Yesterday’s WaPo transcripts of Trump’s calls with the leaders of Mexico and Australia may be the best filter yet for separating garden-variety Trump critics from hardcore anti-Trump fanatics. Who thinks it’s a welcome development that the president can’t have a candid phone conversation with a fellow head of state anymore without having to worry that a minute-by-minute account will find its way into the newspapers? Not Democrat Ben Cardin:
“I don’t think the transcripts should have been leaked,” Sen. Ben Cardin told CNN’s John Berman Friday on “New Day.” “We’ve had reports on both … the Australian call was well reported. So I don’t think it was a surprise to read the transcripts.”
Not former Obama advisor David Axelrod:
Transcripts of @POTUS calls w/leaders of Mexico; Australia were embarrassing. Yet the leaking of them feels like a terrible precedent.
— David Axelrod (@davidaxelrod) August 4, 2017
Not former Obama NSC member Ned Price:
“This is beyond the pale and will have a chilling effect going forward on the ability of the commander in chief to have candid discussions with his counterparts,” Ned Price, a former National Security Council official under President Barack Obama, told The Hill.
“Granted, the White House contributed to this atmosphere by welcoming the free-for-all environment, where anonymous leaks are commonplace. But we must draw the line somewhere.”

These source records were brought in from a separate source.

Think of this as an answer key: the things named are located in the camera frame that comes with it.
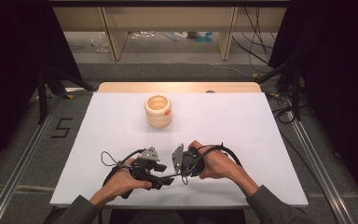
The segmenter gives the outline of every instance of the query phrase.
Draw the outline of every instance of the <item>human hand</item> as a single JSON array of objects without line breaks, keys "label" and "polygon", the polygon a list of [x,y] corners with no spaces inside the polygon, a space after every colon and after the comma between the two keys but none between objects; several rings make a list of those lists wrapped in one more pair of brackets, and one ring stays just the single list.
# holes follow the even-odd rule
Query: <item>human hand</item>
[{"label": "human hand", "polygon": [[[188,146],[188,148],[192,147],[199,149],[199,154],[211,148],[202,147],[202,144],[197,140],[194,140]],[[203,159],[205,161],[205,168],[199,174],[201,179],[207,177],[214,179],[228,178],[234,181],[247,197],[253,195],[258,190],[258,185],[246,171],[222,151],[212,150],[206,154]]]},{"label": "human hand", "polygon": [[[135,159],[130,158],[127,164],[132,164]],[[103,207],[108,202],[113,201],[117,196],[124,195],[133,189],[150,189],[152,183],[148,181],[136,180],[132,178],[128,168],[121,168],[98,190],[89,200],[91,203]]]},{"label": "human hand", "polygon": [[[199,154],[204,153],[211,147],[202,147],[202,144],[197,140],[194,140],[188,148],[199,149]],[[243,170],[237,163],[230,159],[226,154],[220,150],[212,150],[203,157],[205,161],[205,168],[200,173],[200,178],[204,179],[207,177],[220,179],[229,178],[238,170]]]}]

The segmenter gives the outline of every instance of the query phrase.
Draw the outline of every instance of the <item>black stand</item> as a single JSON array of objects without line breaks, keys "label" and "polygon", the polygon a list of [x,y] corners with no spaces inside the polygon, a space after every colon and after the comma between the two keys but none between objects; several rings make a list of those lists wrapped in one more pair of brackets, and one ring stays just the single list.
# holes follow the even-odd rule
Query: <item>black stand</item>
[{"label": "black stand", "polygon": [[61,26],[50,6],[33,7],[3,2],[7,10],[7,23],[17,27],[23,42],[23,54],[31,55],[34,72],[38,73],[40,118],[42,123],[48,113],[46,84],[53,94],[66,93],[61,80],[67,79],[87,91],[96,91],[81,80],[75,59],[66,42]]},{"label": "black stand", "polygon": [[61,77],[70,80],[75,83],[77,86],[84,88],[86,91],[97,91],[90,84],[79,80],[75,77],[72,77],[69,74],[64,73],[58,68],[51,66],[45,66],[40,70],[39,79],[38,79],[38,93],[39,93],[39,109],[40,117],[39,124],[43,122],[47,113],[48,113],[48,97],[46,96],[46,84],[51,89],[53,94],[64,94],[66,93],[65,87],[60,82]]},{"label": "black stand", "polygon": [[287,91],[289,86],[292,86],[293,100],[292,110],[297,120],[299,116],[299,91],[300,91],[300,69],[305,68],[303,62],[309,57],[312,46],[315,46],[316,40],[322,26],[322,8],[318,6],[302,30],[299,39],[297,40],[294,49],[290,53],[287,60],[276,67],[269,73],[266,73],[256,83],[261,84],[276,75],[281,74],[277,84],[277,91]]}]

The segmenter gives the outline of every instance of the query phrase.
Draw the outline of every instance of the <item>finger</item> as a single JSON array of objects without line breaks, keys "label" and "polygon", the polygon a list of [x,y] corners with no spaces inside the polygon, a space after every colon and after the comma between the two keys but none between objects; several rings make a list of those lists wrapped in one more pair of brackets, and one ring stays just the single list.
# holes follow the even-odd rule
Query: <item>finger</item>
[{"label": "finger", "polygon": [[126,162],[128,165],[131,165],[134,161],[135,161],[134,158],[129,158],[129,159],[127,159],[125,162]]},{"label": "finger", "polygon": [[188,149],[191,149],[192,147],[199,148],[199,147],[202,147],[202,144],[199,141],[194,140],[192,143],[190,143],[190,145],[188,146]]},{"label": "finger", "polygon": [[150,183],[148,181],[137,180],[135,187],[137,189],[151,189],[152,188],[152,183]]},{"label": "finger", "polygon": [[206,178],[205,171],[202,171],[202,172],[199,174],[199,177],[200,177],[200,179],[205,179],[205,178]]}]

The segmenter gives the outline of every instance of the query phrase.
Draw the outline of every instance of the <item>white paper sheet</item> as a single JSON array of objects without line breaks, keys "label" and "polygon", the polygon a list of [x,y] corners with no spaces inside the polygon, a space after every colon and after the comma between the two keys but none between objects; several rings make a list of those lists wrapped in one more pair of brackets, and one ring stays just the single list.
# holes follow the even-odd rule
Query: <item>white paper sheet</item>
[{"label": "white paper sheet", "polygon": [[[163,129],[149,126],[145,100],[163,94],[172,101],[172,123]],[[259,185],[283,202],[305,206],[308,201],[278,131],[264,93],[94,93],[62,176],[51,199],[68,205],[79,195],[89,199],[101,188],[111,167],[101,162],[109,152],[117,161],[136,149],[155,147],[173,175],[171,154],[199,140],[204,145],[230,148]],[[106,156],[105,162],[112,162]],[[136,189],[127,200],[110,205],[131,208],[214,208],[248,205],[240,189],[227,179],[177,176],[160,190]]]}]

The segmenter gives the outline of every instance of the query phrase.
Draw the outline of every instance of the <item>sleeve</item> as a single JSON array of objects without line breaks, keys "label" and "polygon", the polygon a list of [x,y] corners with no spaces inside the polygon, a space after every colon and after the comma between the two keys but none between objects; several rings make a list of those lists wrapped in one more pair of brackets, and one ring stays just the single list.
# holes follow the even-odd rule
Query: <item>sleeve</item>
[{"label": "sleeve", "polygon": [[272,223],[316,223],[299,209],[279,200],[265,186],[246,199],[262,224]]},{"label": "sleeve", "polygon": [[53,212],[45,219],[45,224],[89,224],[100,212],[100,208],[89,202],[83,196],[79,195],[71,206],[64,210],[64,212]]}]

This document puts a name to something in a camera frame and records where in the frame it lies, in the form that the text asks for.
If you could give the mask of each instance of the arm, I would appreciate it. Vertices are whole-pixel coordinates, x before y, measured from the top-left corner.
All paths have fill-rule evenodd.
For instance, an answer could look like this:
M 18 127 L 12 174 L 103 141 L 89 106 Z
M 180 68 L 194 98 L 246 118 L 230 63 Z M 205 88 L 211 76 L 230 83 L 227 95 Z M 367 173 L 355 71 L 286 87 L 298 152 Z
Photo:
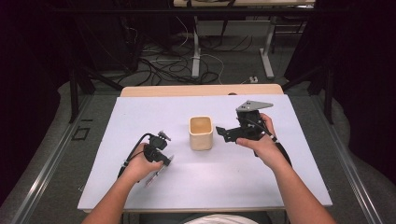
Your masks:
M 135 157 L 129 162 L 123 174 L 82 223 L 119 223 L 126 198 L 134 184 L 150 172 L 159 170 L 163 165 L 162 162 L 147 161 L 141 153 L 143 146 L 144 144 L 139 145 L 134 153 Z
M 268 130 L 275 134 L 271 119 L 264 114 L 262 114 L 262 119 Z M 274 172 L 291 223 L 335 223 L 332 216 L 306 187 L 267 134 L 259 141 L 238 138 L 236 143 L 253 149 Z

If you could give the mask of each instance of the forearm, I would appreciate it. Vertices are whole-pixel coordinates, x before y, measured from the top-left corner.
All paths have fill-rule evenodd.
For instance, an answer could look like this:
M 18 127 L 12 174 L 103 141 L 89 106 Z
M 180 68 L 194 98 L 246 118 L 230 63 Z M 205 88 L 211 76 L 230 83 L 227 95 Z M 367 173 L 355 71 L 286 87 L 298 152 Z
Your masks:
M 290 166 L 277 167 L 274 174 L 291 223 L 335 223 Z
M 83 223 L 119 223 L 126 198 L 134 183 L 119 178 Z

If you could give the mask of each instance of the table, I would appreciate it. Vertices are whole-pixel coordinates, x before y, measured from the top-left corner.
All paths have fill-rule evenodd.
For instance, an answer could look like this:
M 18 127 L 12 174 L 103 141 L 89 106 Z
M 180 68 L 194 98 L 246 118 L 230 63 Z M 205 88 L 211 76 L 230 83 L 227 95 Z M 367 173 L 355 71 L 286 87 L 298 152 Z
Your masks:
M 199 2 L 191 0 L 192 7 L 226 7 L 229 2 Z M 315 0 L 235 0 L 233 7 L 284 7 L 313 5 Z M 186 0 L 174 0 L 175 7 L 187 7 Z M 199 76 L 201 49 L 199 47 L 200 35 L 221 35 L 221 26 L 224 21 L 198 21 L 195 18 L 194 56 L 192 63 L 193 77 Z M 223 35 L 255 35 L 265 36 L 264 48 L 260 49 L 262 64 L 267 78 L 275 78 L 271 63 L 268 58 L 269 48 L 276 27 L 276 17 L 269 21 L 228 21 Z
M 229 96 L 230 92 L 238 95 Z M 138 138 L 161 129 L 172 138 L 163 154 L 175 158 L 149 187 L 144 187 L 146 179 L 134 186 L 125 212 L 282 209 L 272 171 L 251 150 L 225 143 L 216 133 L 212 149 L 189 149 L 189 117 L 209 115 L 214 125 L 234 128 L 235 109 L 247 99 L 274 103 L 264 110 L 273 118 L 294 169 L 322 204 L 332 205 L 289 98 L 281 93 L 279 86 L 264 84 L 125 88 L 107 125 L 78 209 L 91 211 L 116 180 L 122 161 Z

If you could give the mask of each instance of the cup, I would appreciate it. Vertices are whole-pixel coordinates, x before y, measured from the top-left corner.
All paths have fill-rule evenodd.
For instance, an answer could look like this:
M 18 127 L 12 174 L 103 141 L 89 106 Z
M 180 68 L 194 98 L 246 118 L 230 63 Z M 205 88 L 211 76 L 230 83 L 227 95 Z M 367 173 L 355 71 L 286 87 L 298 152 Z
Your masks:
M 193 150 L 209 150 L 213 146 L 212 120 L 208 116 L 192 117 L 189 122 L 190 147 Z

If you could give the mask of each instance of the wooden table edge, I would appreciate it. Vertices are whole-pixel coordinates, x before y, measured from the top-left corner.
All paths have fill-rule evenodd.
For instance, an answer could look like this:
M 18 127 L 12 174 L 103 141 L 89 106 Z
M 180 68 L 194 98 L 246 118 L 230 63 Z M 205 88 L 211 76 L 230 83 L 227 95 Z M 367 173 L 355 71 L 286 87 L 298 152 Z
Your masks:
M 283 94 L 278 84 L 125 87 L 120 97 Z

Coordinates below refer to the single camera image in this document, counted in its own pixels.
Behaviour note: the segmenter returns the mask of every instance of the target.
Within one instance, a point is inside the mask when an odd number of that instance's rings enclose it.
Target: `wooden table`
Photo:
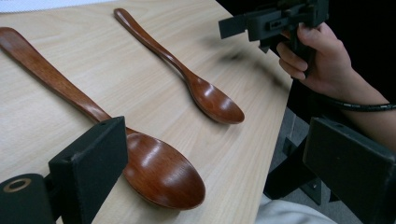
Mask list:
[[[182,76],[115,20],[116,7],[229,95],[244,122],[224,125],[204,115]],[[221,40],[218,21],[229,17],[215,0],[120,0],[0,15],[1,26],[19,31],[107,113],[175,147],[205,182],[204,202],[176,211],[141,199],[121,175],[94,223],[254,222],[291,79],[273,52],[262,53],[246,35]],[[0,68],[0,182],[45,176],[48,161],[93,122],[4,52]]]

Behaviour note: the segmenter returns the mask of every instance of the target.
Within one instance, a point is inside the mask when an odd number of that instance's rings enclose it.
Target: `spoon bowl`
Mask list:
[[[151,37],[125,9],[114,9],[114,15],[129,33],[180,72],[190,89],[195,103],[210,118],[217,122],[228,124],[237,124],[245,119],[244,113],[232,99],[214,85],[196,76],[173,54]]]
[[[95,122],[111,119],[14,29],[0,27],[0,47]],[[204,182],[180,152],[159,139],[130,128],[126,128],[126,134],[128,164],[123,174],[143,198],[178,210],[192,209],[202,203]]]

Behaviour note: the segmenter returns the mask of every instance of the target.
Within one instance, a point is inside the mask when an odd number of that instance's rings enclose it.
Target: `brown spoon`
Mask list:
[[[114,14],[123,27],[147,48],[171,63],[185,78],[195,103],[210,118],[217,122],[236,124],[245,119],[245,115],[236,103],[221,90],[196,76],[167,49],[152,38],[123,8],[114,9]]]
[[[99,122],[110,116],[53,67],[12,28],[0,28],[0,47],[45,85]],[[123,174],[145,199],[160,206],[192,209],[205,198],[205,185],[191,163],[165,142],[126,128],[128,164]]]

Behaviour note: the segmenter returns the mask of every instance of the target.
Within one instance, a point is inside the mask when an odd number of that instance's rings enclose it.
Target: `bolt hole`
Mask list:
[[[14,181],[11,181],[10,183],[8,183],[4,188],[3,191],[5,193],[13,193],[13,192],[17,192],[21,189],[26,188],[27,186],[30,185],[30,183],[32,182],[32,179],[30,178],[21,178],[21,179],[16,179]]]

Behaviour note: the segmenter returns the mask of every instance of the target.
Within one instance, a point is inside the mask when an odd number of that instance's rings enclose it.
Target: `hand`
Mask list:
[[[276,47],[280,66],[312,91],[346,100],[344,96],[354,84],[359,83],[361,76],[352,68],[344,44],[326,23],[315,29],[301,24],[297,36],[304,45],[315,50],[309,62],[307,78],[304,72],[307,71],[308,63],[295,55],[284,42]]]

Not stalwart Trump skeptic David Frum either:
But if no high national-security secret has been betrayed in these transcripts, the workings of the U.S. government have been gravely compromised, and in ways that will be very difficult to repair even after Trump leaves office. Trump’s violation of basic norms of government has driven people who would otherwise uphold those norms unto death to violate them in their turn. Contempt for Trump’s misconduct inspires counter-misconduct.
Nor is that the end. The less Trump can trust the regularly constituted government, the more justified he will feel in working irregularly. His irregular actions then justify more counter-irregularity from the rest of the government.
The hazards of mainstreaming this sort of leak are obvious for reasons both pro-Trump and anti. If nothing else, a Trump-hating Democrat should be able to imagine a future Democratic president being hamstrung this way and dislike what happened yesterday for purely precedential reasons. The argument might be different if something alarmingly newsworthy had come from leaking the transcripts, but it didn’t. It was done purely to embarrass the president and stoke his insecurity. Only a dull, hyperpartisan hack with an agenda would treat it as something to celebrate. So here’s Maxine Waters treating it as something to celebrate.
Exit question: Should we be bothered that a sitting congresswoman is encouraging natsec crimes on national television?